_EXERCISE INSTRUCTIONS_
You are asked to reproduce the listing exactly and to omit its pictures.

-- Opening Marker --

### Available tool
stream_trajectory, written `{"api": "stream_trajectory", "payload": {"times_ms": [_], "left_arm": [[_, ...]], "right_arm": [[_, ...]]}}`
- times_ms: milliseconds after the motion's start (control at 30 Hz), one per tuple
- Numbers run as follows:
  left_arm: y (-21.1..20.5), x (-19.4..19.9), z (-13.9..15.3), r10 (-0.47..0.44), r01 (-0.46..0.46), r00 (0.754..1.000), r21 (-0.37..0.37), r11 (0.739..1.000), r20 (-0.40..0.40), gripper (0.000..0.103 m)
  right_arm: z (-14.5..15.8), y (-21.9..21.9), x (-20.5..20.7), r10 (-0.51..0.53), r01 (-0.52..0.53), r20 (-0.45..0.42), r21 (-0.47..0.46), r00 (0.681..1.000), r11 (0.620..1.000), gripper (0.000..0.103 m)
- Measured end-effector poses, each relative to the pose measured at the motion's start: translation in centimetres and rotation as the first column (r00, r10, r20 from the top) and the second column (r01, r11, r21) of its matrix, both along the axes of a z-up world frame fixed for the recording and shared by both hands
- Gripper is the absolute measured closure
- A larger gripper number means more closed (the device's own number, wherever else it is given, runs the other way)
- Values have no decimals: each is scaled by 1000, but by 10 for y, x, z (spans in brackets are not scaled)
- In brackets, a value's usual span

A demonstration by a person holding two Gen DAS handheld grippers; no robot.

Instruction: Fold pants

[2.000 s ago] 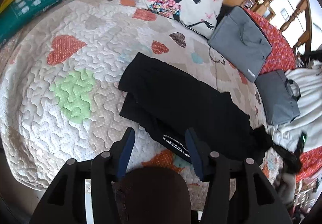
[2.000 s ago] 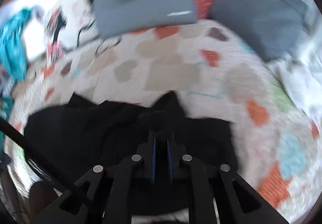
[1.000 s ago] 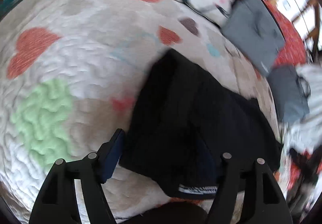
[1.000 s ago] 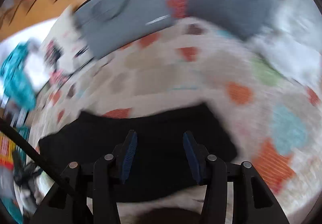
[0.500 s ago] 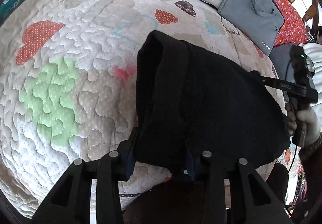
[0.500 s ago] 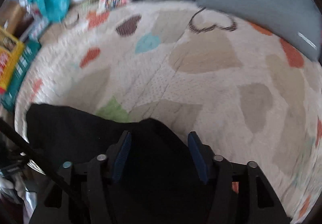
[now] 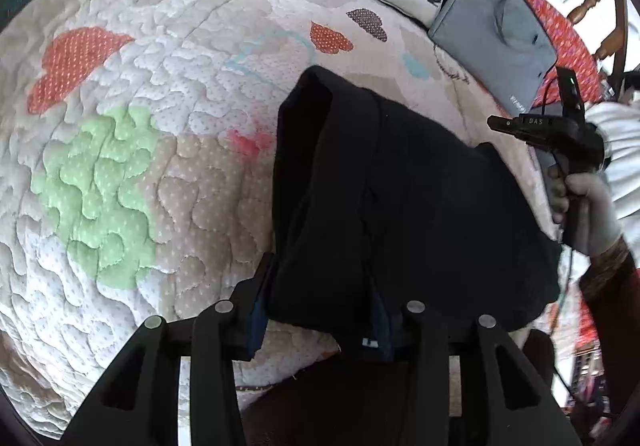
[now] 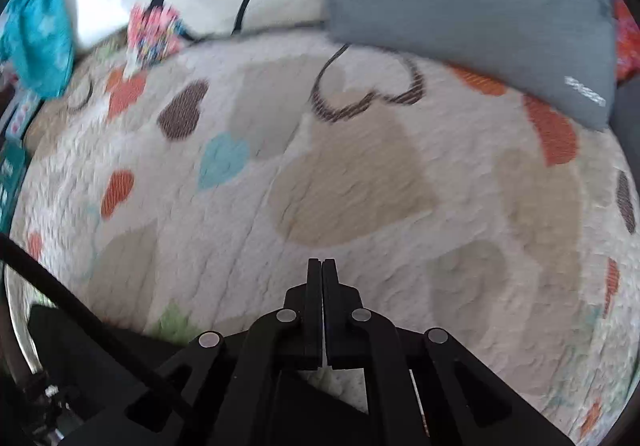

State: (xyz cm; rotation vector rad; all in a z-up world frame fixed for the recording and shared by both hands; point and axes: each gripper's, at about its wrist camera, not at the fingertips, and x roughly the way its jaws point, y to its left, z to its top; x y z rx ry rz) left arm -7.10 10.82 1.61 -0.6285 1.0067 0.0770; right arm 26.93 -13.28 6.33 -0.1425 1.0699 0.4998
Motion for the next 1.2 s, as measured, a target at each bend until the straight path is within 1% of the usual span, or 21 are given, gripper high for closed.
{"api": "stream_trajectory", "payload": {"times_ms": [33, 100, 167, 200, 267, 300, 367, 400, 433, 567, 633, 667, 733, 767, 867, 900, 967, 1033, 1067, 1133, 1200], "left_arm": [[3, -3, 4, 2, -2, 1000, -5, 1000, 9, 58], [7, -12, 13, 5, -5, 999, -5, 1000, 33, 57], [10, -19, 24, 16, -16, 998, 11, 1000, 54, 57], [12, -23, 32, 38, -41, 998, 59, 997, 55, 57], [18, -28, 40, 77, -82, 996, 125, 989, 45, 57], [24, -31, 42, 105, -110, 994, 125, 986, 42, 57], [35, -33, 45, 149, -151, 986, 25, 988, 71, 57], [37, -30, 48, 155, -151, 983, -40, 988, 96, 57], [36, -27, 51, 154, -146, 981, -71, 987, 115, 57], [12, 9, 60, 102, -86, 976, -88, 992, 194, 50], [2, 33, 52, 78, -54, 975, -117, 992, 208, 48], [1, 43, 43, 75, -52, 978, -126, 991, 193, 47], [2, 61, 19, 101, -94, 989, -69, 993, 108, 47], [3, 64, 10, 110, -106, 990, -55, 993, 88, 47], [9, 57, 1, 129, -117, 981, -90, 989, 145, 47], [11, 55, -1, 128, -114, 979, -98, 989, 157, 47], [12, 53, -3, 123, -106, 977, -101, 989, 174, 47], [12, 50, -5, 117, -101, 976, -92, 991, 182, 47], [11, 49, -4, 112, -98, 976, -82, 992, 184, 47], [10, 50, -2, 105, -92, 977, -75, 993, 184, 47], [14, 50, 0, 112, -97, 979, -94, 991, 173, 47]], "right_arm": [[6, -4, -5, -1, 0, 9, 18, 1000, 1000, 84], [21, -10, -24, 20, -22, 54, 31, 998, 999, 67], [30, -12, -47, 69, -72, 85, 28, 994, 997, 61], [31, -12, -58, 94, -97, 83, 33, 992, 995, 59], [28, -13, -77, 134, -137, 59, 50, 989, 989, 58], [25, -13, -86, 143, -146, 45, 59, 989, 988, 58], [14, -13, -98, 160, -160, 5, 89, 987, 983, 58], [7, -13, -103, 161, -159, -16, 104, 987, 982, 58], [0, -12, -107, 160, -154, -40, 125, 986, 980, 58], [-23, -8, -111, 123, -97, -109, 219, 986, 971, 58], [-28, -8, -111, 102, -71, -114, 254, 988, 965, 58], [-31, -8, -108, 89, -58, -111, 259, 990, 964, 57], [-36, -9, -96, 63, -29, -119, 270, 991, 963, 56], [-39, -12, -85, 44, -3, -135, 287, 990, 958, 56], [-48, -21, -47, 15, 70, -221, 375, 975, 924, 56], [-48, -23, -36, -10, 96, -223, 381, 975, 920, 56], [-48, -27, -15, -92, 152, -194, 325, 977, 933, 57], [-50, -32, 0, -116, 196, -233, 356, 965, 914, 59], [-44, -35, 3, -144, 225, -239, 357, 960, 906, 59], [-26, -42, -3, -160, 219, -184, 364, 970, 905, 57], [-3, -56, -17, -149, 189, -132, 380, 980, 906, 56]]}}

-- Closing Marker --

_RESPONSE BOX_
### Available tool
stream_trajectory, written `{"api": "stream_trajectory", "payload": {"times_ms": [_], "left_arm": [[_, ...]], "right_arm": [[_, ...]]}}`
- times_ms: milliseconds after the motion's start (control at 30 Hz), one per tuple
- Numbers run as follows:
  left_arm: y (-21.1..20.5), x (-19.4..19.9), z (-13.9..15.3), r10 (-0.47..0.44), r01 (-0.46..0.46), r00 (0.754..1.000), r21 (-0.37..0.37), r11 (0.739..1.000), r20 (-0.40..0.40), gripper (0.000..0.103 m)
  right_arm: z (-14.5..15.8), y (-21.9..21.9), x (-20.5..20.7), r10 (-0.51..0.53), r01 (-0.52..0.53), r20 (-0.45..0.42), r21 (-0.47..0.46), r00 (0.681..1.000), r11 (0.620..1.000), gripper (0.000..0.103 m)
- Measured end-effector poses, each relative to the pose measured at the motion's start: translation in centimetres and rotation as the first column (r00, r10, r20 from the top) and the second column (r01, r11, r21) of its matrix, both along the axes of a z-up world frame fixed for the recording and shared by both hands
- Gripper is the absolute measured closure
- A larger gripper number means more closed (the device's own number, wherever else it is given, runs the other way)
- Values have no decimals: each is scaled by 1000, but by 10 for y, x, z (spans in brackets are not scaled)
- In brackets, a value's usual span

A demonstration by a person holding two Gen DAS handheld grippers; no robot.

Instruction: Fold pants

[2.000 s ago] 
[2.000 s ago] 
[1.000 s ago] 
[1.000 s ago] 
[0.500 s ago] 
[0.500 s ago] 
[now] 
[now] 

State: (xyz cm; rotation vector rad; all in a z-up world frame fixed for the recording and shared by both hands; point and axes: each gripper's, at about its wrist camera, not at the fingertips, and x roughly the way its jaws point, y to its left, z to its top; x y z rx ry rz) left arm -7.10 10.82 1.61 -0.6285 1.0067 0.0770; right arm 26.93 -13.28 6.33 -0.1425 1.0699 0.4998
Motion for the next 1.2 s, as measured, a target at each bend until the straight path is within 1% of the usual span, or 21 are given, gripper high for closed.
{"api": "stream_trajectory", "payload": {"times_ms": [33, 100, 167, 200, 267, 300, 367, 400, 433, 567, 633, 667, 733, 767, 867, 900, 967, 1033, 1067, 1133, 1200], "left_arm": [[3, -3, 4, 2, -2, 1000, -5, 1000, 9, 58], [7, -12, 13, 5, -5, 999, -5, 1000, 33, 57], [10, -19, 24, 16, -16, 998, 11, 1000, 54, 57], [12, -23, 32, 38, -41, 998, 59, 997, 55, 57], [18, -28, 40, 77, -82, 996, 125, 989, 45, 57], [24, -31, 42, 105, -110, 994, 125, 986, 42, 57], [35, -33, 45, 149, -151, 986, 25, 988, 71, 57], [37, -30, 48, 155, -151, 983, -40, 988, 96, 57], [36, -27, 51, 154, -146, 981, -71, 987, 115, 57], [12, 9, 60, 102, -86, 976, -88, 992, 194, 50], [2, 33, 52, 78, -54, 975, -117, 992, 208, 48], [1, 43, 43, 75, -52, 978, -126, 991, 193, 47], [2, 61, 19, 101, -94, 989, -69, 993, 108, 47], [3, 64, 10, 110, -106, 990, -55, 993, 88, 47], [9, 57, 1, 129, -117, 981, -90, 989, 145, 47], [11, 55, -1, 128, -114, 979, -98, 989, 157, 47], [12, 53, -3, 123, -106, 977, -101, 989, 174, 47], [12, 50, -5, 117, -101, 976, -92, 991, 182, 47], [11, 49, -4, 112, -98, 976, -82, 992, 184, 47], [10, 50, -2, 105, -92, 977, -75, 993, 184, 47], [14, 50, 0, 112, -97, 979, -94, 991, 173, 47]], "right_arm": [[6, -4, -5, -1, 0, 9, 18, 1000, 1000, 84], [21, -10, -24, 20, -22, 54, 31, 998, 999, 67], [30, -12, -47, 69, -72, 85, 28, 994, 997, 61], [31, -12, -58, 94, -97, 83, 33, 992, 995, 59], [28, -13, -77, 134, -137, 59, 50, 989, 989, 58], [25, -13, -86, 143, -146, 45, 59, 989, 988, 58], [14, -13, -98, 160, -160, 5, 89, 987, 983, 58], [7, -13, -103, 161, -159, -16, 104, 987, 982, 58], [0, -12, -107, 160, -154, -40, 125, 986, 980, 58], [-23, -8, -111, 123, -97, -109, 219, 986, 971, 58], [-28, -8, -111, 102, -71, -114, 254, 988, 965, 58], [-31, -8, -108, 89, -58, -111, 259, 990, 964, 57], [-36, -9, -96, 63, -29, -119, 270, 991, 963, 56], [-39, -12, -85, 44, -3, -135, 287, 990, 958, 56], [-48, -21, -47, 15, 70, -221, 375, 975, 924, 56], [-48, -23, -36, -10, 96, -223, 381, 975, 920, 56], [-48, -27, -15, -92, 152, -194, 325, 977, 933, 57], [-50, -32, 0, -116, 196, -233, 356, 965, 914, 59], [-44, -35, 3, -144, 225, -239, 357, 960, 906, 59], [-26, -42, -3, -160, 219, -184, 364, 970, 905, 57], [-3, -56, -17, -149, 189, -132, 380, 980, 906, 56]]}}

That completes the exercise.